The debate over a national patient identifier - Pro

By Healthcare IT News
12:00 AM

Patient identifiers: Feel more secure, or be very afraid?

The implementation of a Unique Patient Identifier (UPI), some argue, will lead to unauthorized access to people's health information, resulting in discrimination and denial of opportunities. Others counter that it will, in fact, improve security and protect privacy. What are the implications of using the alternatives? Let us unravel the mystery!

The current method of identification starts with a provider organization assigning Medical Record Numbers (MRNs) to patients based on its patient directory called the Master Patient Index (MPI). MRNs facilitate access to a patient's information from multiple visits but are provider-specific. Integrated delivery networks and multi-facility provider organizations use enterprise-wide MPIs (EMPIs) and EMPI numbers. The EMPI number facilitates access to patients' information across multiple organizations within the enterprise. At the national level, UPI is intended to facilitate access to clinical information from all providers who provided care but may be situated across organizational and geographical boundaries. The medical record information belongs to the patients but the provider has the custodial ownership.

Feel More Secure with UPI

How can UPI protect your privacy? The content-free UPI masks your identity and eliminates the repeated use of your personal information such as name, address, sex and date of birth. It protects your privacy and facilitates anonymous care.

How can UPI improve security?
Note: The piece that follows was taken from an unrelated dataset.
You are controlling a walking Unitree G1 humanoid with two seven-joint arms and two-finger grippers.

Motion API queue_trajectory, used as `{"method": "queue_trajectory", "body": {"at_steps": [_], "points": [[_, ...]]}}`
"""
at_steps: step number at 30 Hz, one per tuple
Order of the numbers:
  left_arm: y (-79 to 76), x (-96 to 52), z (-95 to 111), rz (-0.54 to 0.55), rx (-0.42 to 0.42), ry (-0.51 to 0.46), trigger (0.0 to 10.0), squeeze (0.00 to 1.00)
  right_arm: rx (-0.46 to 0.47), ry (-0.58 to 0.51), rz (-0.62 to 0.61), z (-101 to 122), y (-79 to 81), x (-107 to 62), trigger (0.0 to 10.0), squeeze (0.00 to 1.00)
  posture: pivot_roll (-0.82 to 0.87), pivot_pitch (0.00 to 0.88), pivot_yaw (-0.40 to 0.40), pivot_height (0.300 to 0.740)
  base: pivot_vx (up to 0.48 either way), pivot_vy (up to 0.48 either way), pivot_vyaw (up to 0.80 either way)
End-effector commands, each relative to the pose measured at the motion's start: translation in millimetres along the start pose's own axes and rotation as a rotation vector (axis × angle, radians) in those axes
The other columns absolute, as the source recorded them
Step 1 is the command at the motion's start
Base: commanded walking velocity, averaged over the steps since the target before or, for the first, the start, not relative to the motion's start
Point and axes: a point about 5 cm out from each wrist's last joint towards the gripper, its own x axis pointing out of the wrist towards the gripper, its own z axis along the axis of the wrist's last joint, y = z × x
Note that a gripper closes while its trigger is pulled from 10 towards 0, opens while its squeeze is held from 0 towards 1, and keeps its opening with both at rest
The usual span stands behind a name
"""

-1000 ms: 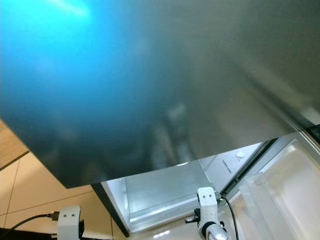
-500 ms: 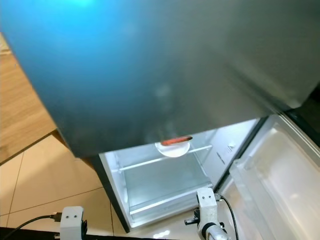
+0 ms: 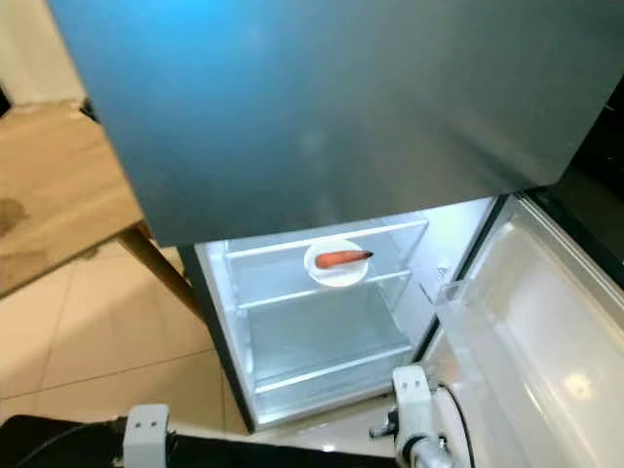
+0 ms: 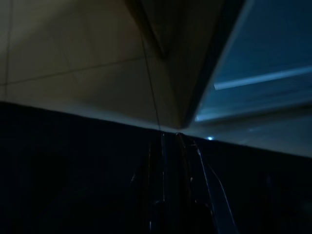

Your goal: Restocking fridge

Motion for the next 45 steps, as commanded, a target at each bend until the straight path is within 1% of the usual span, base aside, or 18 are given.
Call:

Contrary to popular misgivings, the identifier adds more layers of protection. An identifier separates the identification process from the access control process. Directory level security verifies the requestor's privileges and authenticity before validating an identifier. Access control level security verifies the requestor's role, privileges and patient consent among other things before granting access to information. The identifier itself can be encrypted to add another layer of protection.
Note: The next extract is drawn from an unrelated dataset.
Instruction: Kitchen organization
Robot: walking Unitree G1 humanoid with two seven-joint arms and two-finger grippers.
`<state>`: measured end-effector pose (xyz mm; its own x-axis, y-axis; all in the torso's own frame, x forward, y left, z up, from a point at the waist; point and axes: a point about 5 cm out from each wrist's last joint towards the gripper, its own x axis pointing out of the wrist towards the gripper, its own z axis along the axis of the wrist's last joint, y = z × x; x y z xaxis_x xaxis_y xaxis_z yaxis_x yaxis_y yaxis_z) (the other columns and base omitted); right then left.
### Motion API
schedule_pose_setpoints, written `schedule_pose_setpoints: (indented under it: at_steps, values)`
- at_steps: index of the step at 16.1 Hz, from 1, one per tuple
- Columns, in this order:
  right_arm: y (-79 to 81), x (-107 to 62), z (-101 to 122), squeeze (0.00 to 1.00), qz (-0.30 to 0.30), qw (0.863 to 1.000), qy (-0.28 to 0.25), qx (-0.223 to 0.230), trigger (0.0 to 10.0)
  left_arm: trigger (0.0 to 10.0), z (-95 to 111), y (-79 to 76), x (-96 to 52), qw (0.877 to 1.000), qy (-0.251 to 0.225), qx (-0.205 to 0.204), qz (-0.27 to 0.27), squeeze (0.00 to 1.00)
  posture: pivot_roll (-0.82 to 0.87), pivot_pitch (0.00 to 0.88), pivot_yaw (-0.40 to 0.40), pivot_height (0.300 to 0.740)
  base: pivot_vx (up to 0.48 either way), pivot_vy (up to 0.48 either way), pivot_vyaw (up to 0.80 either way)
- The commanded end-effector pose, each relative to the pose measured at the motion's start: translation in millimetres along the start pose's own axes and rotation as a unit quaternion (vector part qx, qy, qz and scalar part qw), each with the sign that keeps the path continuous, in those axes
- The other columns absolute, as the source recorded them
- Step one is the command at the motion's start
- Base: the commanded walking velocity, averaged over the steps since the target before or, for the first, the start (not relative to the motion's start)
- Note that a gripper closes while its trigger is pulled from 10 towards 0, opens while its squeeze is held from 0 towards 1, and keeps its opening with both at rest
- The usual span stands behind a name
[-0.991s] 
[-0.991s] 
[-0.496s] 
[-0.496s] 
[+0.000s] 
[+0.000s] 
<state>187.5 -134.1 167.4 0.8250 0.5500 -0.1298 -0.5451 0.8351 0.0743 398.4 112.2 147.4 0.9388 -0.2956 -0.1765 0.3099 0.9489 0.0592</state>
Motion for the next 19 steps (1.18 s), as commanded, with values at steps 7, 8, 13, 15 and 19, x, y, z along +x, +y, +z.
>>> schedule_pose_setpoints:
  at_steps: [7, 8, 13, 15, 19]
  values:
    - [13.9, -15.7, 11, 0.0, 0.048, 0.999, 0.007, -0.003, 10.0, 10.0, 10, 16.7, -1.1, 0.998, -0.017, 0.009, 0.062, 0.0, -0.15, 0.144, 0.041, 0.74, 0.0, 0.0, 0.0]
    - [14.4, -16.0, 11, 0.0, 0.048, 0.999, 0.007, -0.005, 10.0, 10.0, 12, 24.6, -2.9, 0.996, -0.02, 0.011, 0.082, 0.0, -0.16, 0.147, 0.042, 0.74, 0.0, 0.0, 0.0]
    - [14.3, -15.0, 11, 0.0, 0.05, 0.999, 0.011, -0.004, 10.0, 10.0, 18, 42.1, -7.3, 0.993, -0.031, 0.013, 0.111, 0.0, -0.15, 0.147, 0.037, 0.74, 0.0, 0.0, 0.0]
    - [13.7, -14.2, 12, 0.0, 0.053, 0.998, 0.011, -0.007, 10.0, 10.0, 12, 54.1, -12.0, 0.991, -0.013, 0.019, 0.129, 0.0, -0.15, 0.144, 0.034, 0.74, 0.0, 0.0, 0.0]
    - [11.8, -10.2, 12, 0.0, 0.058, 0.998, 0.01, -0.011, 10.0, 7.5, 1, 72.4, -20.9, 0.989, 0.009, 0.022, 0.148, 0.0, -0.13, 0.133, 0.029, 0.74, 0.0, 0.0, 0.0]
The UPI provides timely access to appropriate and complete information. On the other hand, multiple identifiers for the same patient keeps the information fragmented and results in delayed access. UPI enhances the existing system, and builds upon the available personal and technical infrastructure. Unscrupulous and determined hackers can of course find a way to break into systems with or without an identifier. However, you can feel safe that UPI is significantly strengthening access security and privacy protections.

One of the alternatives to using a content-free UPI is to use the patient's personal attributes such as name, address, sex and date of birth to search and match information from other locations. This is in contradiction to HIPAA's de-identification concept and the ANSI/ASTM's content-free identifier requirement; however, many recommend this method.

Don't you think it is scary that instead of safeguarding personal information to protect your privacy, the information will be transmitted back and forth across the nation among the many providers each time to search and match your clinical information? Why should we develop or maintain methods that can potentially expose rather than safeguard patient information?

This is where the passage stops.